Source data

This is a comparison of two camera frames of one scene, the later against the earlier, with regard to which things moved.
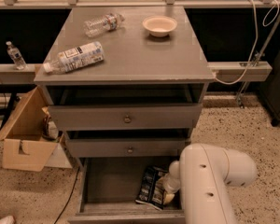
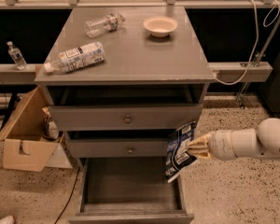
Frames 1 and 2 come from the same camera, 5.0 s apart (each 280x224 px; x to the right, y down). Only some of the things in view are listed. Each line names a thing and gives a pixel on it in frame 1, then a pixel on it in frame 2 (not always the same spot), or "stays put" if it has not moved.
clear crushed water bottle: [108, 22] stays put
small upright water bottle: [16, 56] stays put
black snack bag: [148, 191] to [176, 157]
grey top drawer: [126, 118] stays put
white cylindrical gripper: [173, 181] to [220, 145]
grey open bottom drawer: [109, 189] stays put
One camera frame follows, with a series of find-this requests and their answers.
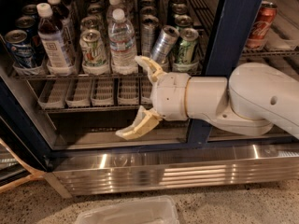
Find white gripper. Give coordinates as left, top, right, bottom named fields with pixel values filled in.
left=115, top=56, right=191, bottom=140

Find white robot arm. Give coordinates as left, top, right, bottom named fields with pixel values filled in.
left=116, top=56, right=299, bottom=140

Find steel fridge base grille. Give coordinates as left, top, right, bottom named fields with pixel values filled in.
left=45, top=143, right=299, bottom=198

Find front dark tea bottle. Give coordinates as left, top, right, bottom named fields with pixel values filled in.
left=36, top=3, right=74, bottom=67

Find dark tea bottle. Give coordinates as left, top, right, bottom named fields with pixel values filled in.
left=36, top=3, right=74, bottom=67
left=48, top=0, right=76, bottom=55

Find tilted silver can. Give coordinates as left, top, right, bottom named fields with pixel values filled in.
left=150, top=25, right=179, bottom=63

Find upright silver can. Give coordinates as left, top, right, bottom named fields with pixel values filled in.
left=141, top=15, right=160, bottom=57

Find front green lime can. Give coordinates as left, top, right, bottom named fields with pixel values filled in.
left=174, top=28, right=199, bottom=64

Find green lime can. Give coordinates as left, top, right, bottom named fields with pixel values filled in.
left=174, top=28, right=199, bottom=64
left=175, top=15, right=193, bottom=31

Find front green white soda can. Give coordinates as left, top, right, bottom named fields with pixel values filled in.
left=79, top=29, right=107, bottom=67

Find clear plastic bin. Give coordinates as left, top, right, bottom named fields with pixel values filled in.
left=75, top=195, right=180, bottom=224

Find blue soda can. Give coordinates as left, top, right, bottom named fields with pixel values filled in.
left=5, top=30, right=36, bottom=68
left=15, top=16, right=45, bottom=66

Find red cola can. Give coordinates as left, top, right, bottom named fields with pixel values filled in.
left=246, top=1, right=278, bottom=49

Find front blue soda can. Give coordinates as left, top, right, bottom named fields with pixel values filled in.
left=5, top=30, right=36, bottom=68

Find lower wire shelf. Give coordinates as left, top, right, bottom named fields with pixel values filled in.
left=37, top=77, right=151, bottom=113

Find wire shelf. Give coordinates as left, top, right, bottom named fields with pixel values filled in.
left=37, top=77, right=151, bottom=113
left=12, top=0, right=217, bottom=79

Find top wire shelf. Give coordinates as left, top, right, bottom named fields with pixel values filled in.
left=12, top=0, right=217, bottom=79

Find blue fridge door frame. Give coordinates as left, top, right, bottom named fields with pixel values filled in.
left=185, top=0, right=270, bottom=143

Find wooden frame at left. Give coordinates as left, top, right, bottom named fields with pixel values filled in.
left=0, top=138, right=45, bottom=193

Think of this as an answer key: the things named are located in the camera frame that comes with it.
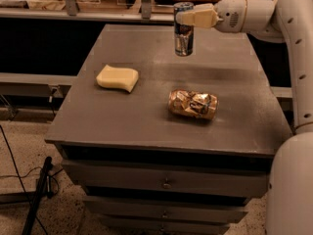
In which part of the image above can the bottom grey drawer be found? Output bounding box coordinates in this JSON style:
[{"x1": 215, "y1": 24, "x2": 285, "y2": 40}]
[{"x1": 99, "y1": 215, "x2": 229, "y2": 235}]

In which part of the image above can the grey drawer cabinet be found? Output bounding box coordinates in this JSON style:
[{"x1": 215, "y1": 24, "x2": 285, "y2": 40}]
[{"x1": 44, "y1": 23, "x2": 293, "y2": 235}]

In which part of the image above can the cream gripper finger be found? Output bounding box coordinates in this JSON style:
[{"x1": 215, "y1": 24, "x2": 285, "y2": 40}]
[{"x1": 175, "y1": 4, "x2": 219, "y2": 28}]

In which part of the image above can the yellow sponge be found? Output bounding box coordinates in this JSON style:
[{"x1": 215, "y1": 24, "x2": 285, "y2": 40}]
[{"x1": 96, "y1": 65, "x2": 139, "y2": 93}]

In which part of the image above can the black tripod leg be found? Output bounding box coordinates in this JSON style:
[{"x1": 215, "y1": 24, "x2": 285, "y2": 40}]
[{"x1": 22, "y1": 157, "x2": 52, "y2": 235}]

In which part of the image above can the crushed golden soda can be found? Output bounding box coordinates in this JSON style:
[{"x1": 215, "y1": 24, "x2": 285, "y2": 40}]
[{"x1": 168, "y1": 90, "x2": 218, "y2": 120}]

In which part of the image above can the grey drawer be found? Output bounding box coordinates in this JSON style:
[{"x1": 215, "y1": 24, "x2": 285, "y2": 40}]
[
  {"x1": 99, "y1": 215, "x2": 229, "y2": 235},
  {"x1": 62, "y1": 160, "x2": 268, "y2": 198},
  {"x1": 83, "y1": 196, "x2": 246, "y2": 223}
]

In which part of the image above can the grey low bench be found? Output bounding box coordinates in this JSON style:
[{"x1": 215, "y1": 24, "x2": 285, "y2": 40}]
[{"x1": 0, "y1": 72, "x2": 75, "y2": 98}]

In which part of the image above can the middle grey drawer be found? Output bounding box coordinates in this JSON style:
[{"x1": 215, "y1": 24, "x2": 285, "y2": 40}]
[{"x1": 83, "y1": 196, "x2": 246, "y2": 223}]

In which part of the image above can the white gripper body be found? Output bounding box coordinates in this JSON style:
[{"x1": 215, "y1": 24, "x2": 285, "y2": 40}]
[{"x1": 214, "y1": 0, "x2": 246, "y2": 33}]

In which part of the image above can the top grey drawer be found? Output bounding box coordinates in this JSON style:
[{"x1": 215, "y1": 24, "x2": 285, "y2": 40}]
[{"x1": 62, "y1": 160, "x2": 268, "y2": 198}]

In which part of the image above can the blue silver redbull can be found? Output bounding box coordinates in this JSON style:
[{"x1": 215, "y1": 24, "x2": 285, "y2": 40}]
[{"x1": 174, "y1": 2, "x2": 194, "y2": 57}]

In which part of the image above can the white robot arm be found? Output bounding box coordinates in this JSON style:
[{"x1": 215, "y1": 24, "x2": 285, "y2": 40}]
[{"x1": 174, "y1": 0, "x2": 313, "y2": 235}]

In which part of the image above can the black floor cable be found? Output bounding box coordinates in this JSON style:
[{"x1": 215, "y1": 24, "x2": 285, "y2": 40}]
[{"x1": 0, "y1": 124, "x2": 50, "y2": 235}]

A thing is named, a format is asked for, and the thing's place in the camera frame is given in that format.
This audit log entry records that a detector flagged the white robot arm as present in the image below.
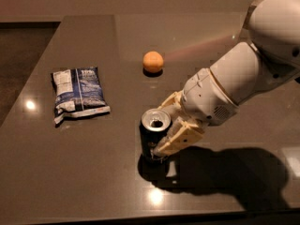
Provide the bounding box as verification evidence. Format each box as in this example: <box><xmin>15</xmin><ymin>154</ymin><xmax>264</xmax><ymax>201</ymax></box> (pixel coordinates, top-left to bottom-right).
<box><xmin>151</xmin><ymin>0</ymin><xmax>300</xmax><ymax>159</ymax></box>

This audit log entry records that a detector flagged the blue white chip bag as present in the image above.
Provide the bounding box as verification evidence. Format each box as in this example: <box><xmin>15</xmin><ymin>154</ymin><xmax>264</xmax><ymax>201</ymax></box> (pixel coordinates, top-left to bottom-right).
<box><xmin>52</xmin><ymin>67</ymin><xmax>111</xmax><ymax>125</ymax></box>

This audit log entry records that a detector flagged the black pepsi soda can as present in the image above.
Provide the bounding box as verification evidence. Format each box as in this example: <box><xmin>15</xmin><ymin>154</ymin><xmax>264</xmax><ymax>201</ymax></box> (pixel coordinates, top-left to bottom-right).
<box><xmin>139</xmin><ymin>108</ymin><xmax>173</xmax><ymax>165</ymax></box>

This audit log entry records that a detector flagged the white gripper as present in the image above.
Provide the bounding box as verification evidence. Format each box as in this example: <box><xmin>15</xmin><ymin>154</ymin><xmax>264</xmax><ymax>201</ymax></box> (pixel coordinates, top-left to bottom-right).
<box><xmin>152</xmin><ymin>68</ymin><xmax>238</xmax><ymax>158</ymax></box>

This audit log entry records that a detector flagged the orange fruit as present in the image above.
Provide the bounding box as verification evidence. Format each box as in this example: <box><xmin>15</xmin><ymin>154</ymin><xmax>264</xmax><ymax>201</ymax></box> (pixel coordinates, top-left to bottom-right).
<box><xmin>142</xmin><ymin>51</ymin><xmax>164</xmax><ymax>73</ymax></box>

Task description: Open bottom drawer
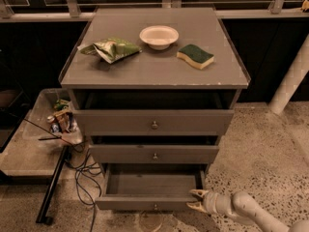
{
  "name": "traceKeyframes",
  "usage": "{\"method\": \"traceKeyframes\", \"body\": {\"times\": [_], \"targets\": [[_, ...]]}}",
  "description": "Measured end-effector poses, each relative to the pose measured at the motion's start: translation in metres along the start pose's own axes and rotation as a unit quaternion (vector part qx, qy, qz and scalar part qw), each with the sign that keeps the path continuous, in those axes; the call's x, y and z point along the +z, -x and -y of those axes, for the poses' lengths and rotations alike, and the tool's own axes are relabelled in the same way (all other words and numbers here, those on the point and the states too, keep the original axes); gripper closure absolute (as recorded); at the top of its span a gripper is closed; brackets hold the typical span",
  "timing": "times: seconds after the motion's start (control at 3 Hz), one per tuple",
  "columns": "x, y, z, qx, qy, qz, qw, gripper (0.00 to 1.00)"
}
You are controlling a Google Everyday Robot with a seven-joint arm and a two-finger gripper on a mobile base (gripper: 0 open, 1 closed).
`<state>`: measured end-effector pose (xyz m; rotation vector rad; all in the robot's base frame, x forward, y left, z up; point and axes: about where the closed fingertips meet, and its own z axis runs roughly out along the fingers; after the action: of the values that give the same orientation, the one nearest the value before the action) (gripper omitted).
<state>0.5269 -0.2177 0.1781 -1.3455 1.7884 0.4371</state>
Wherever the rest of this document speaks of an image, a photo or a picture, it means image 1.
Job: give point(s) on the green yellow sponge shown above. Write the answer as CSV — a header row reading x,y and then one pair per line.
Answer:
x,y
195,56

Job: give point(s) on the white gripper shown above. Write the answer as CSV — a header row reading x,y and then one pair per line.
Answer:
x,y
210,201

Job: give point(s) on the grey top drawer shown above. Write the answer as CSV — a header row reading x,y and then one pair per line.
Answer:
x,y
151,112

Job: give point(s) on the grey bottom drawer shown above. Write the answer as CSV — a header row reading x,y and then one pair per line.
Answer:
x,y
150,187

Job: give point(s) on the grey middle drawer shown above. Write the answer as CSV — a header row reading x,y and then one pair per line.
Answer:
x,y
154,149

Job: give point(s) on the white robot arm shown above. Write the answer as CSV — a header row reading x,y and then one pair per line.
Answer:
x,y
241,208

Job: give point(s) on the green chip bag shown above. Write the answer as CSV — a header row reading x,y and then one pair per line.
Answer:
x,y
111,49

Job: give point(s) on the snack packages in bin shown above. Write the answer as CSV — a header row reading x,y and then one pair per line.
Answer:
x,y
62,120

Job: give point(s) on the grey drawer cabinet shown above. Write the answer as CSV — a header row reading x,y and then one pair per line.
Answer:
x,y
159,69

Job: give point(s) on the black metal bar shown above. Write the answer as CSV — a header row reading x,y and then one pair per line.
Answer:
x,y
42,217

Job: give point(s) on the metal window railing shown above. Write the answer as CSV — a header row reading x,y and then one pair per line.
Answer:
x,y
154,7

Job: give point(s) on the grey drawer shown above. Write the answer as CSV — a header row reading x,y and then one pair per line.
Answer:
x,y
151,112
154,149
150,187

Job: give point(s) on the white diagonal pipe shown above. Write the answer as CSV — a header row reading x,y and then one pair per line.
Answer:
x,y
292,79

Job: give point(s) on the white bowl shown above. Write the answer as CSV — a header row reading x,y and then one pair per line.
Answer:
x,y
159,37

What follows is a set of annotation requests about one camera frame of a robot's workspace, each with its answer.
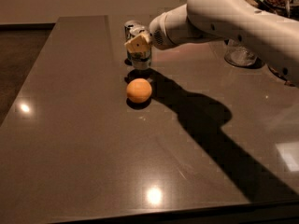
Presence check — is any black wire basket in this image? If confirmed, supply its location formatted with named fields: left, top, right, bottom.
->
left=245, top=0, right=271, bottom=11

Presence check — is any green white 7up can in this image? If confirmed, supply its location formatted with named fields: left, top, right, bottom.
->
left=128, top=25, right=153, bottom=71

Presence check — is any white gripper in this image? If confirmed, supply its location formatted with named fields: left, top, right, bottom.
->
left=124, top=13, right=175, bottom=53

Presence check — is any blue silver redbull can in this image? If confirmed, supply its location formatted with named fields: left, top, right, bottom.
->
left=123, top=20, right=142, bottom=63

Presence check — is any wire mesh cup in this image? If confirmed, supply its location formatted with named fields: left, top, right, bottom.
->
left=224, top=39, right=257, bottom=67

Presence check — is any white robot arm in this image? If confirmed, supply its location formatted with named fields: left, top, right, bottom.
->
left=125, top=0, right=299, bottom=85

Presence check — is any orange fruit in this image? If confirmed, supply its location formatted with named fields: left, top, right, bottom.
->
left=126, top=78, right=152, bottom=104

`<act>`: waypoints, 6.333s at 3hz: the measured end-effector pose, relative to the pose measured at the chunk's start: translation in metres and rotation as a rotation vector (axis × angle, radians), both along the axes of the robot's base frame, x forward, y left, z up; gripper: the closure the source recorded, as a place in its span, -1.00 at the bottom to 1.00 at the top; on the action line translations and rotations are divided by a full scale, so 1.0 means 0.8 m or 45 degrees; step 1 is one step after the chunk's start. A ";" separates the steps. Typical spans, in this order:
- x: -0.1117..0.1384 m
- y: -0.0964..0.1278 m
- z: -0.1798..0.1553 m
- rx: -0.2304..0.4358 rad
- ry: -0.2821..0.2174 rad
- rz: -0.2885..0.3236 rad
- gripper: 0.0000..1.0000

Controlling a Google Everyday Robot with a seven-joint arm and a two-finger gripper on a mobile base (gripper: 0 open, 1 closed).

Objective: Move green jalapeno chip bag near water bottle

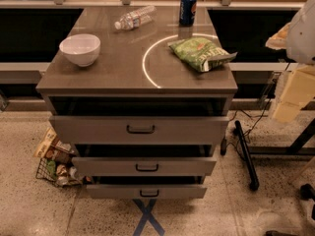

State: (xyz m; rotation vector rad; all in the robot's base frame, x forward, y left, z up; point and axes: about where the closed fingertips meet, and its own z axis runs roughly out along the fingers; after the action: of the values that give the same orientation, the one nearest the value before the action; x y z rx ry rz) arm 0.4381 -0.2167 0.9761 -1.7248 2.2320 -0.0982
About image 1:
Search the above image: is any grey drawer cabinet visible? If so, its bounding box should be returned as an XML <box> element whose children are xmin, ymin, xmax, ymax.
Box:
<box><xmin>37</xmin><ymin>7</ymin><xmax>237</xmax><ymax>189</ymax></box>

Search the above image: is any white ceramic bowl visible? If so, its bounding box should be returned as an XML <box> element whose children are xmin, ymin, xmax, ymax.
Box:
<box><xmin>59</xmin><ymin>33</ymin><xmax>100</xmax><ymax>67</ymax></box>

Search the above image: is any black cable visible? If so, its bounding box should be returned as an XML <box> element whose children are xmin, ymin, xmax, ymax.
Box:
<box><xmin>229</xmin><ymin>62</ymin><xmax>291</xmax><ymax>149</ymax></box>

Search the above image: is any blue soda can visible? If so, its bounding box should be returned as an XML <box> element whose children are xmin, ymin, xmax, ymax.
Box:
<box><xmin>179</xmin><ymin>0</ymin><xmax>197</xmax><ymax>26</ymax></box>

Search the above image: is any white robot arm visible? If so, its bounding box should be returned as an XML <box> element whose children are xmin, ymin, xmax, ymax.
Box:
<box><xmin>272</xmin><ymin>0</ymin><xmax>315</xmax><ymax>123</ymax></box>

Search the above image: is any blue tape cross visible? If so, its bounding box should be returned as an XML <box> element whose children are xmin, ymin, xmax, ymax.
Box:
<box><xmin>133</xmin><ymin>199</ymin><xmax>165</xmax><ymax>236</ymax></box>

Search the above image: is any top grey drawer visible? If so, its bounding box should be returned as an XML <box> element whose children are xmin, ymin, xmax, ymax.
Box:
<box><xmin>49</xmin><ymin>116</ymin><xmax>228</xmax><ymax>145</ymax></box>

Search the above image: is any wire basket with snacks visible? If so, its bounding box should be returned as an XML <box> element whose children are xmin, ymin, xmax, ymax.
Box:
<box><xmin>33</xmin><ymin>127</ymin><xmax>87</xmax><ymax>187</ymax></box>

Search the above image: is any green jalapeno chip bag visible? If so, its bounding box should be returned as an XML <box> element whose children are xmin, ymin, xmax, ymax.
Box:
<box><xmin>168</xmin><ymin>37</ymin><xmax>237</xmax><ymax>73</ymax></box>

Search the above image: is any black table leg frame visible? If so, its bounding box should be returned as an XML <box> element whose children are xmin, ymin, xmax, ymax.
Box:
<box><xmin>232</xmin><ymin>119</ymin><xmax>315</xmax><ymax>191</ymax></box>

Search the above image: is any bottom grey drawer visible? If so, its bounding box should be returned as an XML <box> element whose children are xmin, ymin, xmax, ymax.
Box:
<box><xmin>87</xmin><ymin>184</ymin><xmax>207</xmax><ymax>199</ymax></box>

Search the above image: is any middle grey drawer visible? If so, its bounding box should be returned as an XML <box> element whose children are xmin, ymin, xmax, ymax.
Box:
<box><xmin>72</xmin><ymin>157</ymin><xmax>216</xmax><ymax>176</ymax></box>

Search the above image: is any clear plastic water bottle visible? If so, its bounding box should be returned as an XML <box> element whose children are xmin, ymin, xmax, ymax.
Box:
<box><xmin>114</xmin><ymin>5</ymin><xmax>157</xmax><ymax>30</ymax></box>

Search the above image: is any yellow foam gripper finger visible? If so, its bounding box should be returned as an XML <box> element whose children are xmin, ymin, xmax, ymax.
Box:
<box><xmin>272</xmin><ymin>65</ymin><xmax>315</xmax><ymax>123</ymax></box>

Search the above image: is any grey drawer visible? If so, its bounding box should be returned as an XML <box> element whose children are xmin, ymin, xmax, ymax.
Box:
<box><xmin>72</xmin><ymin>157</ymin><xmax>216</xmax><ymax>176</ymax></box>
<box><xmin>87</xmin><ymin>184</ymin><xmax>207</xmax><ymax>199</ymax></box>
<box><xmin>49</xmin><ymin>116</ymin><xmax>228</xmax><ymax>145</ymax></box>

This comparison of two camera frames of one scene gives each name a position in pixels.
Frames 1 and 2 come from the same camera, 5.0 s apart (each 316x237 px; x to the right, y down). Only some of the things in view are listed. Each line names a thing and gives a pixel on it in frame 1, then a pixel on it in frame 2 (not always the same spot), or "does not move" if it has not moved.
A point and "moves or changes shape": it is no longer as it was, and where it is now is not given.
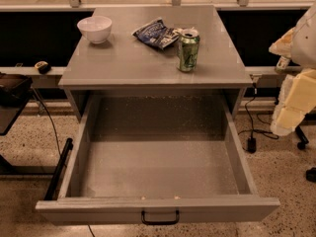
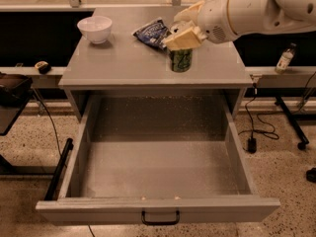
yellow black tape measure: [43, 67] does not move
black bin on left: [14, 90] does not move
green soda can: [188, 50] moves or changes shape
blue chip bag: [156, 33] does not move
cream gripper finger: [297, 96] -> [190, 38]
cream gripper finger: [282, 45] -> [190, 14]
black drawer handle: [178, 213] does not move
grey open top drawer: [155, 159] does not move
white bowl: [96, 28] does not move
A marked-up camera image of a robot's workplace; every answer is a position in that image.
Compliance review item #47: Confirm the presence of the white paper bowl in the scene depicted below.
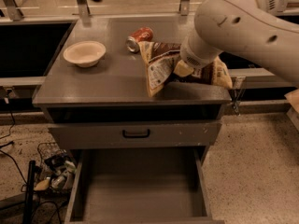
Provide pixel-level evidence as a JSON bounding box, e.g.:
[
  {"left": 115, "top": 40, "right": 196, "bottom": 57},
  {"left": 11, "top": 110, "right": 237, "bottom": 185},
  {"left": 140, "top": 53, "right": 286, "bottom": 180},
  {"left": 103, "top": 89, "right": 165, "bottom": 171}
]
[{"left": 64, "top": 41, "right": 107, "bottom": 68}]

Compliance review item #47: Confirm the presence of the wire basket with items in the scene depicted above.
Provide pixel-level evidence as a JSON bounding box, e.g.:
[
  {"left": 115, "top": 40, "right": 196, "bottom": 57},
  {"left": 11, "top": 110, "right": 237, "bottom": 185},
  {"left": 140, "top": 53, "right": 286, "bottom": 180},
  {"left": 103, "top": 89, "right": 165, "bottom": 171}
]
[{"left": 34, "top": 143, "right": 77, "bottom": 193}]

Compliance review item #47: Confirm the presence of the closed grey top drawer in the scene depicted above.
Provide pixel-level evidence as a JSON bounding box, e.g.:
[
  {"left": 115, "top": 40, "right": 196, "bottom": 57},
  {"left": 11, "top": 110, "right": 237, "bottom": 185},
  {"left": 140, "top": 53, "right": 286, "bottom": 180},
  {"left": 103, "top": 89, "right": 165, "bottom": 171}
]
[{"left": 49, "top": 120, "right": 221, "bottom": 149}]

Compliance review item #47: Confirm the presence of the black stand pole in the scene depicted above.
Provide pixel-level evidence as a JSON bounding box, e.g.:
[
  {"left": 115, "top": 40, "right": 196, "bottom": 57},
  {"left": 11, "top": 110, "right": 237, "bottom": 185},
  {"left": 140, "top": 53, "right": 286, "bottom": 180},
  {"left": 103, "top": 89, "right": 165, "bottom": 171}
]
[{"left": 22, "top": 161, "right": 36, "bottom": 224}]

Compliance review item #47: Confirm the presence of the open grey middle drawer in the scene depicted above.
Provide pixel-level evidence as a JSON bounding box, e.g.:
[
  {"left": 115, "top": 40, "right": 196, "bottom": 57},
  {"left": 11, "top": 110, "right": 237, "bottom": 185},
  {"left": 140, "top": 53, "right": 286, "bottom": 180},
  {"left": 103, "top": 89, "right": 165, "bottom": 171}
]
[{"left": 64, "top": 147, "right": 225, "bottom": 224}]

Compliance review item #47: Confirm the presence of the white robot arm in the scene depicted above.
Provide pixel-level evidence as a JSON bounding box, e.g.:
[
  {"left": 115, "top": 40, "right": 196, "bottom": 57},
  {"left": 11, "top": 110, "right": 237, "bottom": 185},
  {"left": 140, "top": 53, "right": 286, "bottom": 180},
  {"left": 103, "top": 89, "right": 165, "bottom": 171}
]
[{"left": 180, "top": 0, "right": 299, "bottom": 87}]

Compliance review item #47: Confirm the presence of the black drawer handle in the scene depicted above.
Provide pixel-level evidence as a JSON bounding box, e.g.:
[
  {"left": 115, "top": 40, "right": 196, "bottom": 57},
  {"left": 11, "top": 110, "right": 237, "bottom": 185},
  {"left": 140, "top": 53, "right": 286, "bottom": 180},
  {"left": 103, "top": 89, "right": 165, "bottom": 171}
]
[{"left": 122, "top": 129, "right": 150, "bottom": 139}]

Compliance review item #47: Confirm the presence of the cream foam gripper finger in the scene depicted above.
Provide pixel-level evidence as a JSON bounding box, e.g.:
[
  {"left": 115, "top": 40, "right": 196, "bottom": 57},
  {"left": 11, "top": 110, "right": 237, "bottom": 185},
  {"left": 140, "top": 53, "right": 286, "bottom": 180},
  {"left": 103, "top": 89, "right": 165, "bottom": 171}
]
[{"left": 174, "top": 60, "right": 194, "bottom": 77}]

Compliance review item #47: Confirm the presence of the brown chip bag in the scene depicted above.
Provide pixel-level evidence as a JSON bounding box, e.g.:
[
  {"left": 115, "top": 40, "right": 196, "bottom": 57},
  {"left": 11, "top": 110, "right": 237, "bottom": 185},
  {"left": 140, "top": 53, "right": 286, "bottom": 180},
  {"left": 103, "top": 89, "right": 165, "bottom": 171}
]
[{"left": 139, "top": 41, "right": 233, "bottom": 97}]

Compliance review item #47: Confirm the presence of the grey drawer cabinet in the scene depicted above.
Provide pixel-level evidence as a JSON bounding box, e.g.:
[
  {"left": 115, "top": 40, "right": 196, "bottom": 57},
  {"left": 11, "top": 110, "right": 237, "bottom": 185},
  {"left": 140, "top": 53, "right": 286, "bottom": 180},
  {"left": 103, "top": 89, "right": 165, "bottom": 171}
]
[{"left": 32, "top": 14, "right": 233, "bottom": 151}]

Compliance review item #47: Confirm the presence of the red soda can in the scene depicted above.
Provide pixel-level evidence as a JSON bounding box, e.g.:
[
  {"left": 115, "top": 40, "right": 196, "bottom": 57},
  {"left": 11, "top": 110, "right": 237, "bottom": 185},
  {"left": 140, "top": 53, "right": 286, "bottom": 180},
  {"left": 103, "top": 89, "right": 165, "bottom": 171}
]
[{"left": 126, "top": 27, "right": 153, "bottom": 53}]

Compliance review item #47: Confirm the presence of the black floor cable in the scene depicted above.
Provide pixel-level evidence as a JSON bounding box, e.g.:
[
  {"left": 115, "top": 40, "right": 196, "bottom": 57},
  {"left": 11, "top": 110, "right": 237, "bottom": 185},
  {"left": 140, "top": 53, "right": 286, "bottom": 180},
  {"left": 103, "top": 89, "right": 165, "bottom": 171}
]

> **Task prompt**:
Leave the pictures out and repeat exactly the lines from the beginning of the records to the line bearing "small upright water", both ends counted.

> **Answer box**:
This is a comparison of two camera frames of one scene, the later against the earlier, with regard to which things moved.
Frames 1 and 2 come from the same camera, 5.0 s apart (each 280x224 px; x to the right, y down). Only some of the things in view are listed. Each line names a thing and gives a pixel on it in frame 1, then a pixel on it in frame 2 (not always the same spot), or "stays put" if it has not moved.
clear crushed water bottle: [108, 22] stays put
small upright water bottle: [16, 56] stays put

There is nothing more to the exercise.